### EXERCISE INSTRUCTIONS
Set down exactly, from the records below, the line with "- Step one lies" through the line with "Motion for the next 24", and nothing else.

### SOURCE DATA

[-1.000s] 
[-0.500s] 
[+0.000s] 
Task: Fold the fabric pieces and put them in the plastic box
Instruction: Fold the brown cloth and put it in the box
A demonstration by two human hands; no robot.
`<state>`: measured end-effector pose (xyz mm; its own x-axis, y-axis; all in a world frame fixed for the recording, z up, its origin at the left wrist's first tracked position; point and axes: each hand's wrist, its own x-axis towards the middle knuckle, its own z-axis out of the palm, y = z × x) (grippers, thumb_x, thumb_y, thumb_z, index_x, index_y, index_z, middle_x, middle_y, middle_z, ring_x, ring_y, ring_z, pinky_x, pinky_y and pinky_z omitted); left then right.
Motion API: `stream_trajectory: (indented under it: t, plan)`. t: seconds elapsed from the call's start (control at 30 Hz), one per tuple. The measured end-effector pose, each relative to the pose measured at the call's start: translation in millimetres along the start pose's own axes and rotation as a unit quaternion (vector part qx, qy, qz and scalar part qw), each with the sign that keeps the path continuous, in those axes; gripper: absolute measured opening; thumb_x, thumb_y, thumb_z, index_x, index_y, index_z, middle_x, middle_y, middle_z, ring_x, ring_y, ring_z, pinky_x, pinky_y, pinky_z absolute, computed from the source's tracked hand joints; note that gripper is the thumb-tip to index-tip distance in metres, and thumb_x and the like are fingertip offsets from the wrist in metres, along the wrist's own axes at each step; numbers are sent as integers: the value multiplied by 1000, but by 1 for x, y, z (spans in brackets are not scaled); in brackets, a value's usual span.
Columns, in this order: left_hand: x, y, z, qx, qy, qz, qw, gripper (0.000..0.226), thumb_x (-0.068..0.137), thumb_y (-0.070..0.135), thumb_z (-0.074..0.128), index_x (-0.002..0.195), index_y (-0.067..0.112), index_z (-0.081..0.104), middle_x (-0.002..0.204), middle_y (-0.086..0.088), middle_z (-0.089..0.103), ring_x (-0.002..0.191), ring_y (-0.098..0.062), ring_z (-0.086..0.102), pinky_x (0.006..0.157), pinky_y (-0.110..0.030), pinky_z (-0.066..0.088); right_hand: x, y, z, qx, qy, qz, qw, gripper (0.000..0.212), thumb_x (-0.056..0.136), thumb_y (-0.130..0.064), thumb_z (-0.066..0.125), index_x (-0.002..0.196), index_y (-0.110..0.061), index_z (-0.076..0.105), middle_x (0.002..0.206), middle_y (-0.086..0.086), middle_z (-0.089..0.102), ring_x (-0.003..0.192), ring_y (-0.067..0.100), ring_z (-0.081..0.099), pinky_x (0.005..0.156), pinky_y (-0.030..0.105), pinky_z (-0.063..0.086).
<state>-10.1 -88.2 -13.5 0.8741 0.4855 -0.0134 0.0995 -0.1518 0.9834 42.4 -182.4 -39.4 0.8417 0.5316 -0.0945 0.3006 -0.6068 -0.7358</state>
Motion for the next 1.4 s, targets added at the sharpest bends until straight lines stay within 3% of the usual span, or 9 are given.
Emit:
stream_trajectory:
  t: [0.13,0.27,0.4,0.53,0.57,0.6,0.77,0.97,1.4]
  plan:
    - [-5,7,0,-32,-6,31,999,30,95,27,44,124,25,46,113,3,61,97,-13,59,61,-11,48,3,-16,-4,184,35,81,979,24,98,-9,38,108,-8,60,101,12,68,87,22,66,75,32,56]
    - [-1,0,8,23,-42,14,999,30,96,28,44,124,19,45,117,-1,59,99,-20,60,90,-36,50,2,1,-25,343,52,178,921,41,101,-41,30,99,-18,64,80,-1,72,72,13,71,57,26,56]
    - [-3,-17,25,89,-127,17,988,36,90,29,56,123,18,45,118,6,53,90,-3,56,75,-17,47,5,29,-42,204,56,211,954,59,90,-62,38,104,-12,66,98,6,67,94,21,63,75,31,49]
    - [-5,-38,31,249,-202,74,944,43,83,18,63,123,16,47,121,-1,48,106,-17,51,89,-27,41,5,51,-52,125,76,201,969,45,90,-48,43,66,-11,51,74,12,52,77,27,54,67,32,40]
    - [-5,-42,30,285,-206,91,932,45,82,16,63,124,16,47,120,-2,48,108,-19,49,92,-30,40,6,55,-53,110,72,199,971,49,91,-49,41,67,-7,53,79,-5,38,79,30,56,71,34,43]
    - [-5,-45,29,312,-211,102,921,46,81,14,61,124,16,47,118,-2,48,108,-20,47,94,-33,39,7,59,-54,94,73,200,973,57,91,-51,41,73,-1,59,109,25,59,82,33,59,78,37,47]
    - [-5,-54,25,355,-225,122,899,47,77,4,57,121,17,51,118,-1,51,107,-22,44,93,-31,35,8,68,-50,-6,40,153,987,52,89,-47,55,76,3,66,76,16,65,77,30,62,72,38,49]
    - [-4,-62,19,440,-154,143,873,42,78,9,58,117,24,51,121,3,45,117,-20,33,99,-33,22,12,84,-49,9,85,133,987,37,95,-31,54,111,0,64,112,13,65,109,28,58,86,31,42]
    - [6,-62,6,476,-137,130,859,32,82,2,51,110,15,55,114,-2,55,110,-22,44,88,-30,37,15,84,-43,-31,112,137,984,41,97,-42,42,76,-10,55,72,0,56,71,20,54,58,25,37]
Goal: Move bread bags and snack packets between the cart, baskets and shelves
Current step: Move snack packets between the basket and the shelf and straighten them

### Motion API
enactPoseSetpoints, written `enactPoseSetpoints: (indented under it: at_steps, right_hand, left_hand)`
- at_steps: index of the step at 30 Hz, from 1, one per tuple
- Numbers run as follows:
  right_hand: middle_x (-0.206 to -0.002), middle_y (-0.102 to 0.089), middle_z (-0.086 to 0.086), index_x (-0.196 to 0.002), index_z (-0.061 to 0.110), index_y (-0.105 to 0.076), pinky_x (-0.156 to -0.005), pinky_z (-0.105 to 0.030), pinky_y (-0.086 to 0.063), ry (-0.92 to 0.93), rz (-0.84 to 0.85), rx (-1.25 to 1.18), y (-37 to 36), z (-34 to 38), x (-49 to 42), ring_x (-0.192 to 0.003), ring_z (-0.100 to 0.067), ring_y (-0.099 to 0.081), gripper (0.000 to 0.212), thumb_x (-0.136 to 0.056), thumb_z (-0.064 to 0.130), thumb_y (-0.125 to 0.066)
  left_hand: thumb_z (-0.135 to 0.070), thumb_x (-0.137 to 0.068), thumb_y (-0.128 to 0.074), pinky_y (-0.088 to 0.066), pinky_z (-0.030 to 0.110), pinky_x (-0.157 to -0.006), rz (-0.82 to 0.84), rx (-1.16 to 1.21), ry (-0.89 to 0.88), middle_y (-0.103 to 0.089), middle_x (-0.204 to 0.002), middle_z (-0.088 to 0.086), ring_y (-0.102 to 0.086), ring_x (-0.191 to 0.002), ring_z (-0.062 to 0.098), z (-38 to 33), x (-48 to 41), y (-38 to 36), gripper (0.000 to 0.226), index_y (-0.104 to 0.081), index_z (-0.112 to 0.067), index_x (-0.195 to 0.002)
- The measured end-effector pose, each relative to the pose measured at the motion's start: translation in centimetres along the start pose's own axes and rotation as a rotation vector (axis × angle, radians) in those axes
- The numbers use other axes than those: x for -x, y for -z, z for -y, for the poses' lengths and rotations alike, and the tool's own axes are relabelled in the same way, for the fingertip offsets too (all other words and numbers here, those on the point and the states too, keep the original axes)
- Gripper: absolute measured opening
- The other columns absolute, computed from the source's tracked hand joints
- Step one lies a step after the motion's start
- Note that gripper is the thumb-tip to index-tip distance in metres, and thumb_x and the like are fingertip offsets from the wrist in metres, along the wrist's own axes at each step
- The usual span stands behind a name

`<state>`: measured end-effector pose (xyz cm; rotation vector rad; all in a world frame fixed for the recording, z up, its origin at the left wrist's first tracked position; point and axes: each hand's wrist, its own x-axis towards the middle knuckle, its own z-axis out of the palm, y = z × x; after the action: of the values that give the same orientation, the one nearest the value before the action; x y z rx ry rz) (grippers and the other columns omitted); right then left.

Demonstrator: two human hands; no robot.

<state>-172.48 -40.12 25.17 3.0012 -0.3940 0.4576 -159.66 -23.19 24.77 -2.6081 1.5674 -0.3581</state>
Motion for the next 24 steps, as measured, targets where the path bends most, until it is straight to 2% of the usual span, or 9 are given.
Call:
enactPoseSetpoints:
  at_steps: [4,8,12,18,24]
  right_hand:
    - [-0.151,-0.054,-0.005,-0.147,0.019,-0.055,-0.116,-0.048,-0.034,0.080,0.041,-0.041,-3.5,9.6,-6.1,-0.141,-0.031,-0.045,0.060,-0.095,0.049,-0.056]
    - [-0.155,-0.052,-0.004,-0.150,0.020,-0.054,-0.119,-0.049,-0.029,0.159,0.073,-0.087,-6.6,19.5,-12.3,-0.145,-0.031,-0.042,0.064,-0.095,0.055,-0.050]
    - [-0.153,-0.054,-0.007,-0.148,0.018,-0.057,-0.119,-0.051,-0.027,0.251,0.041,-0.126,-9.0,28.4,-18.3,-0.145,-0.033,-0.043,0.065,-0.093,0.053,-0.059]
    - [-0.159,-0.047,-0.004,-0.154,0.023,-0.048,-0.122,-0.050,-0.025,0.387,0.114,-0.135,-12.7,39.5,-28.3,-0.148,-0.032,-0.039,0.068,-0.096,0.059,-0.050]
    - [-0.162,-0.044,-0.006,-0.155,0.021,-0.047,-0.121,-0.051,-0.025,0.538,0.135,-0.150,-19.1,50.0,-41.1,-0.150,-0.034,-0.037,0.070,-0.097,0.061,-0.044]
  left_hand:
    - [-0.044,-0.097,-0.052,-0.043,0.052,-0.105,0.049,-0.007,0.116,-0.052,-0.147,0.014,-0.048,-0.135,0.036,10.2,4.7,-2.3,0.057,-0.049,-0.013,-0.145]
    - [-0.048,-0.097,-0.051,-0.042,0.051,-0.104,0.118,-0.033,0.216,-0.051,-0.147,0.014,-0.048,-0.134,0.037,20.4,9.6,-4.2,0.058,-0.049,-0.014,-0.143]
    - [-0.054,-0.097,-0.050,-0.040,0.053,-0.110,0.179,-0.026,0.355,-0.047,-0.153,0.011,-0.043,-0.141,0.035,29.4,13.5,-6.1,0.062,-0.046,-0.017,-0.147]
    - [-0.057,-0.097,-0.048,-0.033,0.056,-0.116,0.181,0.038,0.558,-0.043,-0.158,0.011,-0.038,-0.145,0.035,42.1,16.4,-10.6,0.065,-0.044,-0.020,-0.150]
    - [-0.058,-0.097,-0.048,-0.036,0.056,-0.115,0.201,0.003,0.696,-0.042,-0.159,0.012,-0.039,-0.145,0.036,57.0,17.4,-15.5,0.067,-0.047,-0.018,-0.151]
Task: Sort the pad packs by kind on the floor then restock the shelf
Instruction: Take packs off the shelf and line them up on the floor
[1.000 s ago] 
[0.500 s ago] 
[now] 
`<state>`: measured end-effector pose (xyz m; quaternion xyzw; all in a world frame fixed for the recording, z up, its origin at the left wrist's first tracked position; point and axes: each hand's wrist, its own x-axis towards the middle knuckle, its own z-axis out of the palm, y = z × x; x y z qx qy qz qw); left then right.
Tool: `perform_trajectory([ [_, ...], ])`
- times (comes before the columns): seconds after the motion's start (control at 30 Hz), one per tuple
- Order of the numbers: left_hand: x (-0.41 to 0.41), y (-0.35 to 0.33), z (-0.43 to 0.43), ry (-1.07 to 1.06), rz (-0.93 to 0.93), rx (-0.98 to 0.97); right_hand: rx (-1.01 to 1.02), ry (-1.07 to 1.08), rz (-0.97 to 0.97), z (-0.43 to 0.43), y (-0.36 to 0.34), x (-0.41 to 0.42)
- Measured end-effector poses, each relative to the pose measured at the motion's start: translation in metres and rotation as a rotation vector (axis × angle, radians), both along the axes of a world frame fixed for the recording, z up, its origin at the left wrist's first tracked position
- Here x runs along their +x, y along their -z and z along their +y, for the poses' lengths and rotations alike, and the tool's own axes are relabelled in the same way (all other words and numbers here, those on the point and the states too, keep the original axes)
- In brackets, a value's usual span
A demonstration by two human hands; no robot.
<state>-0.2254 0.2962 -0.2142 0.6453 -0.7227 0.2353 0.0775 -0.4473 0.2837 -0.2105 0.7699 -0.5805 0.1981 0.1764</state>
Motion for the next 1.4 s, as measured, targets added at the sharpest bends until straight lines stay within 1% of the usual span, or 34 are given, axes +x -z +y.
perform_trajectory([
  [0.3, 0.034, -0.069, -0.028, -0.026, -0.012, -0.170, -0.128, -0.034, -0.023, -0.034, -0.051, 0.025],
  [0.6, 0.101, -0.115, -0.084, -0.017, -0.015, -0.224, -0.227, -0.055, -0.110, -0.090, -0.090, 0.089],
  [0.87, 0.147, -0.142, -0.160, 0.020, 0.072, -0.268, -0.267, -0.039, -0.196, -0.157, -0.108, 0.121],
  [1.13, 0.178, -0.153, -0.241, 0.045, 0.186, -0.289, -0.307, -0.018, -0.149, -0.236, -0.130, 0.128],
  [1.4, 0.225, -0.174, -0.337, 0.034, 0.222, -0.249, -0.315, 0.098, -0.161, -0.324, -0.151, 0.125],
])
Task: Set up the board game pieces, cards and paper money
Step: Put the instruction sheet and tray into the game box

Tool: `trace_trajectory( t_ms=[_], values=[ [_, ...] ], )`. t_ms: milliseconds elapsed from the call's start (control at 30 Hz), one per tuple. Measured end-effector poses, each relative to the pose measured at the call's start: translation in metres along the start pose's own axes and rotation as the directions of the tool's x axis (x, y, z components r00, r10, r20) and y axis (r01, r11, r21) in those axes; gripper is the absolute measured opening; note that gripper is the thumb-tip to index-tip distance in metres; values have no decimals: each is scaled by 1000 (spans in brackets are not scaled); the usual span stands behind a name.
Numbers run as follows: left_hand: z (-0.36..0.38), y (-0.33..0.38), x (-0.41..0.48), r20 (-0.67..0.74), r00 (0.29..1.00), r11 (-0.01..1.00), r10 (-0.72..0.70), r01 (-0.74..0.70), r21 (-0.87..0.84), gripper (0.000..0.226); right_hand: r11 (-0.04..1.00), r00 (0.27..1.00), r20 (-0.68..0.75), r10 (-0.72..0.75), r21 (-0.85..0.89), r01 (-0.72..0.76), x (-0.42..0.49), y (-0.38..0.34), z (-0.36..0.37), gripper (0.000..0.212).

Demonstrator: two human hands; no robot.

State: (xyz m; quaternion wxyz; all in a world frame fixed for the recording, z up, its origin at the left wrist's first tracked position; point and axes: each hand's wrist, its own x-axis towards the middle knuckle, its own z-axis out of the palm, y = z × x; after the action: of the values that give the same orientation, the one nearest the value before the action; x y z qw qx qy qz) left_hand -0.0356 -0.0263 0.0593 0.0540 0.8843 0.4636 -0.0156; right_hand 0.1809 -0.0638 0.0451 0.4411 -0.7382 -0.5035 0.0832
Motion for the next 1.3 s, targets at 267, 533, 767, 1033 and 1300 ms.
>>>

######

### SOLUTION TO THIS EXERCISE
- Step one lies a step after the motion's start
- Note that gripper is the thumb-tip to index-tip distance in metres, and thumb_x and the like are fingertip offsets from the wrist in metres, along the wrist's own axes at each step
- The usual span stands behind a name

`<state>`: measured end-effector pose (xyz cm; rotation vector rad; all in a world frame fixed for the recording, z up, its origin at the left wrist's first tracked position; point and axes: each hand's wrist, its own x-axis towards the middle knuckle, its own z-axis out of the palm, y = z × x; after the action: of the values that give the same orientation, the one nearest the value before the action; x y z rx ry rz) (grippers and the other columns omitted); right then left.

Demonstrator: two human hands; no robot.

<state>-172.48 -40.12 25.17 3.0012 -0.3940 0.4576 -159.66 -23.19 24.77 -2.6081 1.5674 -0.3581</state>
Motion for the next 24 steps, as measured, targets where the path bends most, until it is straight to 2% of the usual span, or 9 are given.

There is nothing further to this exercise.